What the exercise asks ▸ Everything in the data must be repeated exactly, apart from the pictures, which are left out.

Given data ▸
──────────────────────────────

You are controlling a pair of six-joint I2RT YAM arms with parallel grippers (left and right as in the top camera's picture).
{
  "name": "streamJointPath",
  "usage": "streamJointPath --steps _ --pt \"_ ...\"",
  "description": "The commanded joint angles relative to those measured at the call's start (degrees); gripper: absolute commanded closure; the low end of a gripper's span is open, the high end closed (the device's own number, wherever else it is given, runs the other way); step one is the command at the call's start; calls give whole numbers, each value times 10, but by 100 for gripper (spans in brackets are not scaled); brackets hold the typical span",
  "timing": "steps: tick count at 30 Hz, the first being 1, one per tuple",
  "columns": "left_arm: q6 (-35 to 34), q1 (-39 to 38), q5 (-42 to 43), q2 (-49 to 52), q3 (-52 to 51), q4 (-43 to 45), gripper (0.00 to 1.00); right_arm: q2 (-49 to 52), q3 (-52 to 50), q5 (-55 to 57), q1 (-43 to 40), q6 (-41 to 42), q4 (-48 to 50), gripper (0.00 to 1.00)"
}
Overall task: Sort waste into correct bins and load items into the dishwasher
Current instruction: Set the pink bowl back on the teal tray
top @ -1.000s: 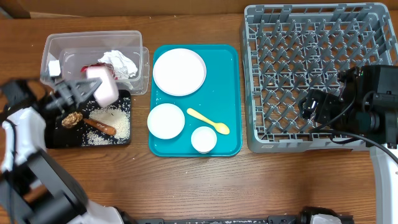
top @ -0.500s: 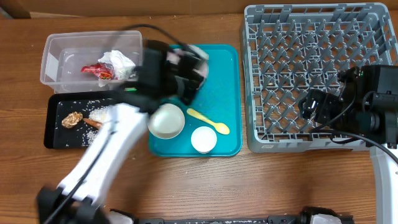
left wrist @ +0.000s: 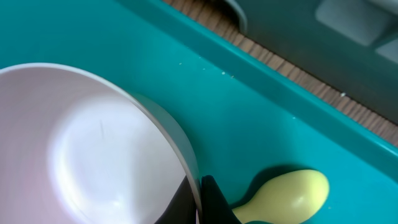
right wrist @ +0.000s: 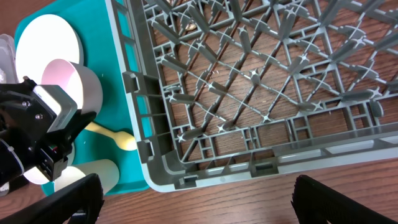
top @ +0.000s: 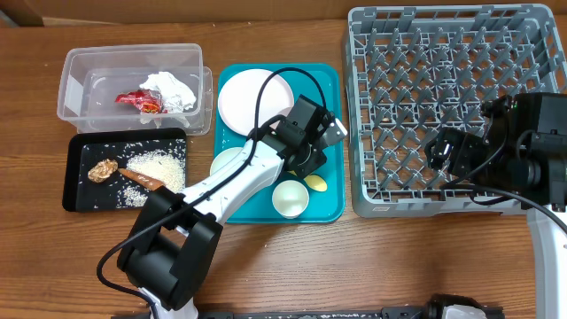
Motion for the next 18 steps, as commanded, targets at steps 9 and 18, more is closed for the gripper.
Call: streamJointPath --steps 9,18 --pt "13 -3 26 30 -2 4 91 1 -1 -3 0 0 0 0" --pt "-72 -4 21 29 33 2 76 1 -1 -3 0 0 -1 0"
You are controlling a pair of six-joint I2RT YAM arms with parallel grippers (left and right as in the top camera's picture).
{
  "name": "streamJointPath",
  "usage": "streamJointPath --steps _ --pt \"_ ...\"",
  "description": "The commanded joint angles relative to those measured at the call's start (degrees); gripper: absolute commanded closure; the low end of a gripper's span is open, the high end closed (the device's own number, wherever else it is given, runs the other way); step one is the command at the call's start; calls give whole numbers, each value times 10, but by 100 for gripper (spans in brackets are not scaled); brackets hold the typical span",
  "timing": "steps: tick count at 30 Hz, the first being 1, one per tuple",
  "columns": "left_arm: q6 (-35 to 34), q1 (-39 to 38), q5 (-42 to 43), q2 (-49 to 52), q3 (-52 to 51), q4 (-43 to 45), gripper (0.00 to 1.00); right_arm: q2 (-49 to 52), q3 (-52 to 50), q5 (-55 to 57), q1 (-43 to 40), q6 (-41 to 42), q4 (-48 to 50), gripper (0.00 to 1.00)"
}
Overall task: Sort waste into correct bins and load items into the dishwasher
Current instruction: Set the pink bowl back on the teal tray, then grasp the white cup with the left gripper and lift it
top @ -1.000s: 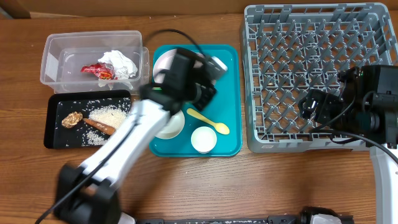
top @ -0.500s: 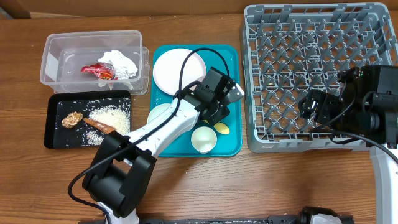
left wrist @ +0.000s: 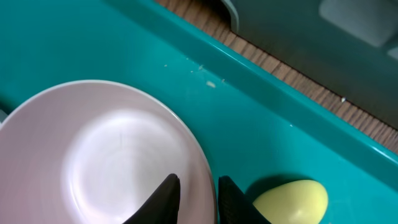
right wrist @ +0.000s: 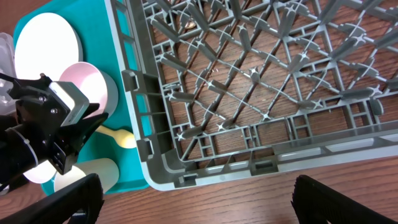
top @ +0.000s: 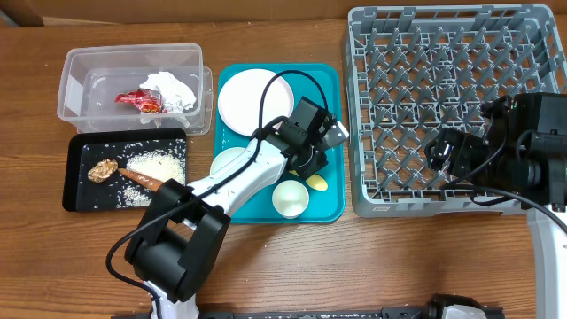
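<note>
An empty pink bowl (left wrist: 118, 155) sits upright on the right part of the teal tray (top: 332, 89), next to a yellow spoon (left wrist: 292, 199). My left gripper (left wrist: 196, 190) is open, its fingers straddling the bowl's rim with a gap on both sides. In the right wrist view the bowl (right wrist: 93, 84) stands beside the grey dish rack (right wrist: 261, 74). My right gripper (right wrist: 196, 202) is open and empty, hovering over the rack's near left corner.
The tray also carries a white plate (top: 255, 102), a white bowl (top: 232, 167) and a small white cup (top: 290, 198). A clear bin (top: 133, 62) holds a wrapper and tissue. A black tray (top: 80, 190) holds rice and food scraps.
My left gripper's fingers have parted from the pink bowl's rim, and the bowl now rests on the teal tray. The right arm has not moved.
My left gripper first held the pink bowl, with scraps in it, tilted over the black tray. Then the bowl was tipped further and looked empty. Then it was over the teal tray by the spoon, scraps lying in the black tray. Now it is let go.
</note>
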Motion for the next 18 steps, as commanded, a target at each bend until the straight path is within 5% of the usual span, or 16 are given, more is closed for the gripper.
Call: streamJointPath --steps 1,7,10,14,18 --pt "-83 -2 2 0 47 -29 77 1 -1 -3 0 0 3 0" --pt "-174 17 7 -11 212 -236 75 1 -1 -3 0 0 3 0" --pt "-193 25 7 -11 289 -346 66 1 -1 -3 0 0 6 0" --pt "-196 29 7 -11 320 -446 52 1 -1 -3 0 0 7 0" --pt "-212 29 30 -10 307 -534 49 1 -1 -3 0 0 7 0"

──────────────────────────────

Output of the task ▸
You are controlling a pair of six-joint I2RT YAM arms with parallel grippers (left and right as in the top camera's picture).
{
  "name": "streamJointPath",
  "usage": "streamJointPath --steps _ --pt \"_ ...\"",
  "description": "The commanded joint angles relative to those measured at the call's start (degrees); gripper: absolute commanded closure; the low end of a gripper's span is open, the high end closed (the device's own number, wherever else it is given, runs the other way); step one is the command at the call's start; calls give whole numbers, each value times 10, but by 100 for gripper (spans in brackets are not scaled); brackets hold the typical span",
  "timing": "steps: tick count at 30 Hz, the first being 1, one per tuple",
  "columns": "left_arm: q6 (-35 to 34), q1 (-39 to 38), q5 (-42 to 43), q2 (-49 to 52), q3 (-52 to 51), q4 (-43 to 45), gripper (0.00 to 1.00); right_arm: q2 (-49 to 52), q3 (-52 to 50), q5 (-55 to 57), q1 (-43 to 40), q6 (-41 to 42), q4 (-48 to 50), gripper (0.00 to 1.00)"
}
Overall task: Sort waste into correct bins and load items into the dishwasher
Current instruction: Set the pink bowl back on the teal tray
top @ -1.000s: 
top @ -0.500s: 
left wrist @ +0.000s: 
right wrist @ +0.000s: 
top @ +0.000s: 
Motion for the next 18 steps, as commanded, targets at steps 9 and 18, more is closed for the gripper.
Call: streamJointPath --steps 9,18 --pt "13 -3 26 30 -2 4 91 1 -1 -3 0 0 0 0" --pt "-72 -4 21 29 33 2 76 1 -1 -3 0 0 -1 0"
You are controlling a pair of six-joint I2RT YAM arms with parallel grippers (left and right as in the top camera's picture).
{
  "name": "streamJointPath",
  "usage": "streamJointPath --steps _ --pt \"_ ...\"",
  "description": "The commanded joint angles relative to those measured at the call's start (degrees); gripper: absolute commanded closure; the low end of a gripper's span is open, the high end closed (the device's own number, wherever else it is given, runs the other way); step one is the command at the call's start; calls give whole numbers, each value times 10, but by 100 for gripper (spans in brackets are not scaled); brackets hold the typical span",
  "timing": "steps: tick count at 30 Hz, the first being 1, one per tuple",
  "columns": "left_arm: q6 (-35 to 34), q1 (-39 to 38), q5 (-42 to 43), q2 (-49 to 52), q3 (-52 to 51), q4 (-43 to 45), gripper (0.00 to 1.00); right_arm: q2 (-49 to 52), q3 (-52 to 50), q5 (-55 to 57), q1 (-43 to 40), q6 (-41 to 42), q4 (-48 to 50), gripper (0.00 to 1.00)"
}
Overall task: Sort waste into correct bins and load items into the dishwasher
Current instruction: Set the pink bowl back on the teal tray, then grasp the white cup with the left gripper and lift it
top @ -1.000s: 
top @ -0.500s: 
left wrist @ +0.000s: 
right wrist @ +0.000s: 
top @ +0.000s: 
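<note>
An empty pink bowl (left wrist: 118, 155) sits upright on the right part of the teal tray (top: 332, 89), next to a yellow spoon (left wrist: 292, 199). My left gripper (left wrist: 196, 190) is open, its fingers straddling the bowl's rim with a gap on both sides. In the right wrist view the bowl (right wrist: 93, 84) stands beside the grey dish rack (right wrist: 261, 74). My right gripper (right wrist: 196, 202) is open and empty, hovering over the rack's near left corner.
The tray also carries a white plate (top: 255, 102), a white bowl (top: 232, 167) and a small white cup (top: 290, 198). A clear bin (top: 133, 62) holds a wrapper and tissue. A black tray (top: 80, 190) holds rice and food scraps.
My left gripper's fingers have parted from the pink bowl's rim, and the bowl now rests on the teal tray. The right arm has not moved.
My left gripper first held the pink bowl, with scraps in it, tilted over the black tray. Then the bowl was tipped further and looked empty. Then it was over the teal tray by the spoon, scraps lying in the black tray. Now it is let go.
</note>
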Motion for the next 18 steps, as commanded, a target at each bend until the straight path is within 5% of the usual span, or 16 are given, more is closed for the gripper.
Call: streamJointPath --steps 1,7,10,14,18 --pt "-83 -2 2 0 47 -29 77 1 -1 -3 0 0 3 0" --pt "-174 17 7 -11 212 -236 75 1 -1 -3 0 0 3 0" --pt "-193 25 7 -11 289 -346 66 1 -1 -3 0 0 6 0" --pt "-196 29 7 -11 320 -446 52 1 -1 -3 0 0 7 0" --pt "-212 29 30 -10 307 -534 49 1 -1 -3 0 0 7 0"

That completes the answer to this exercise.